[How to complete this task]:
Each line below from the one containing "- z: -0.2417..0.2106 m" through the one containing "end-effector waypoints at" is to be given again exactly, and no line outside that span.

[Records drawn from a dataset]

== Segment start ==

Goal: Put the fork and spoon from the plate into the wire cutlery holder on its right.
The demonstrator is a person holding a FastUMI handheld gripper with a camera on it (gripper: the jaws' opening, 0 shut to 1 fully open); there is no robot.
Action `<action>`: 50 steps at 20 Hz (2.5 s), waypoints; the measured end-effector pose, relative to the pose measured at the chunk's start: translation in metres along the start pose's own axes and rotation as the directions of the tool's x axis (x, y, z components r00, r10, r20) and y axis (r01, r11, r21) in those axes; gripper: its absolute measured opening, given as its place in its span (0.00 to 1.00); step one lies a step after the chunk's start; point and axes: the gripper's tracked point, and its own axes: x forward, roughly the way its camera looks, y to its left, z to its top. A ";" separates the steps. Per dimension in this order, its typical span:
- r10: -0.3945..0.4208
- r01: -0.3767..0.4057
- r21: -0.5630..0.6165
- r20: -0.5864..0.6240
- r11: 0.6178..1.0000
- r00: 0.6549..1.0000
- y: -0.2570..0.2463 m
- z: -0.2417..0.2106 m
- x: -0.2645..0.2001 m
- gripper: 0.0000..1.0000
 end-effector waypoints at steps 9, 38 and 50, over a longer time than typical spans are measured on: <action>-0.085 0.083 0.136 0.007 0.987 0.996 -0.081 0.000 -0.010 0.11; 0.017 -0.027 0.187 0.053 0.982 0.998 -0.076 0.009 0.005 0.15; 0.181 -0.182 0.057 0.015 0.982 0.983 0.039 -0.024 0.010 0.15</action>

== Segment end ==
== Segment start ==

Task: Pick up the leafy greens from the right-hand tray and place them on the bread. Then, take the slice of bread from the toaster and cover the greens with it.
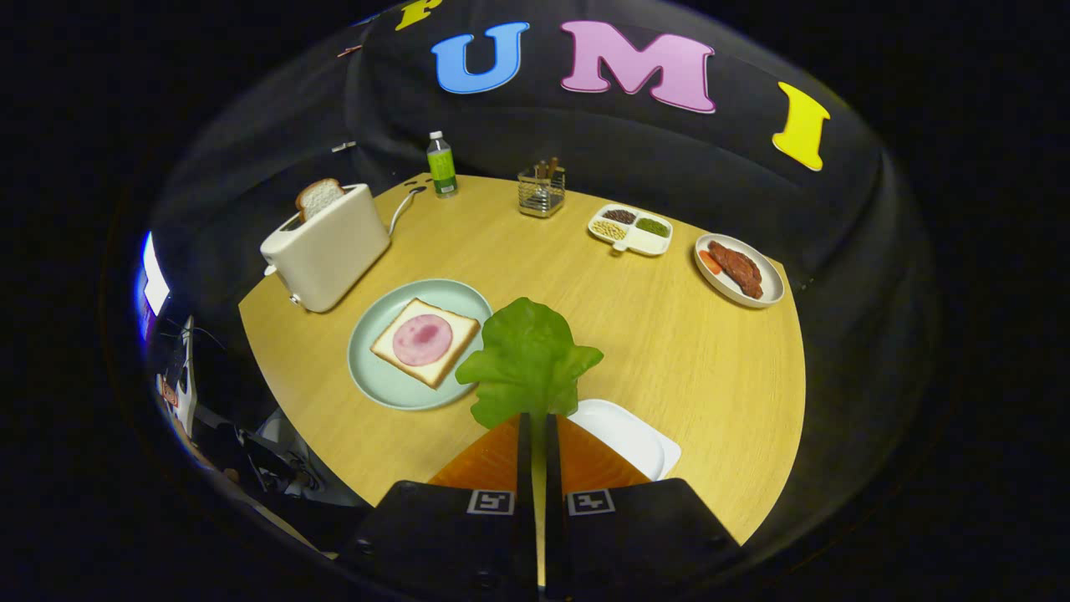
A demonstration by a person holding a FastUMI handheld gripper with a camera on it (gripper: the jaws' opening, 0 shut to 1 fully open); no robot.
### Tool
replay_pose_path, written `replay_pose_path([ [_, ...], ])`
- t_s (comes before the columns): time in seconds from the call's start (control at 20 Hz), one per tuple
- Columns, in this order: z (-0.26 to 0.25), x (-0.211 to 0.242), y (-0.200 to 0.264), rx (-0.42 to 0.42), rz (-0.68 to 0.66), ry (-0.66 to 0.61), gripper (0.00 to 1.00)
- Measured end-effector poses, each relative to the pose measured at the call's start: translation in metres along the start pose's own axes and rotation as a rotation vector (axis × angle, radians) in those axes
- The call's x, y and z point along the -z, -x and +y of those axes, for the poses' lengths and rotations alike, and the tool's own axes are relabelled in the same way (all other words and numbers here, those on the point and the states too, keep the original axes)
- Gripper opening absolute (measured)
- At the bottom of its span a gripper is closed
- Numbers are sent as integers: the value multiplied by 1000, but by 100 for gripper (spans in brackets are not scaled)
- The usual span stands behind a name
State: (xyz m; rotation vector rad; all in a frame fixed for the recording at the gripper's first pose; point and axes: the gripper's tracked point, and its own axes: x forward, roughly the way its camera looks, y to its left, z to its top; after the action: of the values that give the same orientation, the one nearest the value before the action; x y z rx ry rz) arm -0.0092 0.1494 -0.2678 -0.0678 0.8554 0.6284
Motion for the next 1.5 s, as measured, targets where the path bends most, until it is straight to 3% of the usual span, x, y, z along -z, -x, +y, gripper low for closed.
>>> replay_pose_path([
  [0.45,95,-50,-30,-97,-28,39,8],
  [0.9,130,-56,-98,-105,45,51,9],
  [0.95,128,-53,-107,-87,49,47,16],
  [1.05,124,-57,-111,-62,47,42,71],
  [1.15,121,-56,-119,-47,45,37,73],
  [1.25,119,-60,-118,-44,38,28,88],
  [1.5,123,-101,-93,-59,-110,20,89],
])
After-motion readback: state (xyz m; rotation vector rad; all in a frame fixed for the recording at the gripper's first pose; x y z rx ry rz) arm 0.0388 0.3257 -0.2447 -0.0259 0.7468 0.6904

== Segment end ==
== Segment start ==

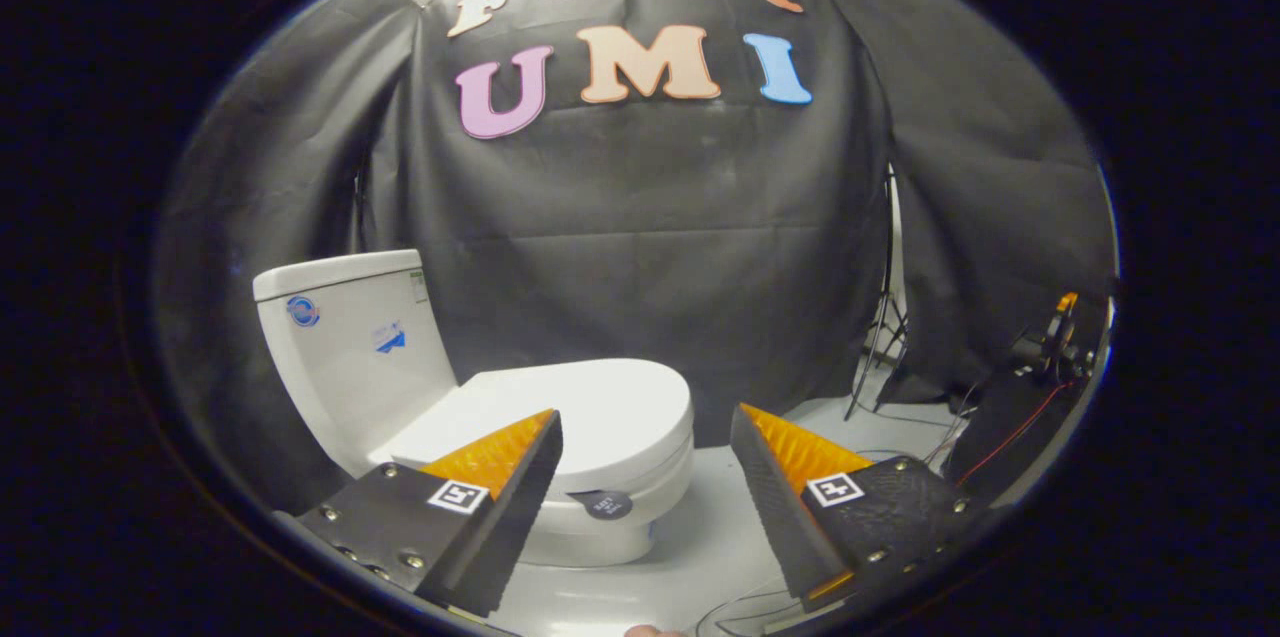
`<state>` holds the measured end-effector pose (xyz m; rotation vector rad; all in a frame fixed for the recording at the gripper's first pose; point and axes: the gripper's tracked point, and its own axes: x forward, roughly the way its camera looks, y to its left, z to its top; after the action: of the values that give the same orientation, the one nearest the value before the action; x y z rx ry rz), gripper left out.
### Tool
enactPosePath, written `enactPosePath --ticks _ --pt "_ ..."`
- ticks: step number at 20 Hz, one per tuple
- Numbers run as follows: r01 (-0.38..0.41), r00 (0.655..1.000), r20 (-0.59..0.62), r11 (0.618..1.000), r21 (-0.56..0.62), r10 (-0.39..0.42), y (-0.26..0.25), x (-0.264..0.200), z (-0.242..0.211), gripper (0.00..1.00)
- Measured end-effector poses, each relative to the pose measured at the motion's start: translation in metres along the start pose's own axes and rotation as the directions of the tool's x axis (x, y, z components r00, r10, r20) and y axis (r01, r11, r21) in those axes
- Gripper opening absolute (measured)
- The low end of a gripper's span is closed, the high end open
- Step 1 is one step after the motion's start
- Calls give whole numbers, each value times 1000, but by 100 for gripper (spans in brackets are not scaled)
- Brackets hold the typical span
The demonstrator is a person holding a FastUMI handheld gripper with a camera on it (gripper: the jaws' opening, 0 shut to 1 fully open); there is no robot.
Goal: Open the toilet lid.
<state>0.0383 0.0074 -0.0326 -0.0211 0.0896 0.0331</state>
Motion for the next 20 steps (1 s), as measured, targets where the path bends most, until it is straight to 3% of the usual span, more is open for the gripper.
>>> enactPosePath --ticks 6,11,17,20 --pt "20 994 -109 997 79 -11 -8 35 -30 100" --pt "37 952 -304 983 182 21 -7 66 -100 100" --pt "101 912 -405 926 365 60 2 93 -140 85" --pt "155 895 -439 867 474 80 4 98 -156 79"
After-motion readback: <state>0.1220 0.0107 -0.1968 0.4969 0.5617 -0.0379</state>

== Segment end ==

[Exercise answer]:
- z: -0.2417..0.2106 m
- x: -0.2645..0.2001 m
- gripper: 0.0000..1.0000
 end-effector waypoints at steps 9, 38 and 50, over a longer time than typical spans are measured on: <action>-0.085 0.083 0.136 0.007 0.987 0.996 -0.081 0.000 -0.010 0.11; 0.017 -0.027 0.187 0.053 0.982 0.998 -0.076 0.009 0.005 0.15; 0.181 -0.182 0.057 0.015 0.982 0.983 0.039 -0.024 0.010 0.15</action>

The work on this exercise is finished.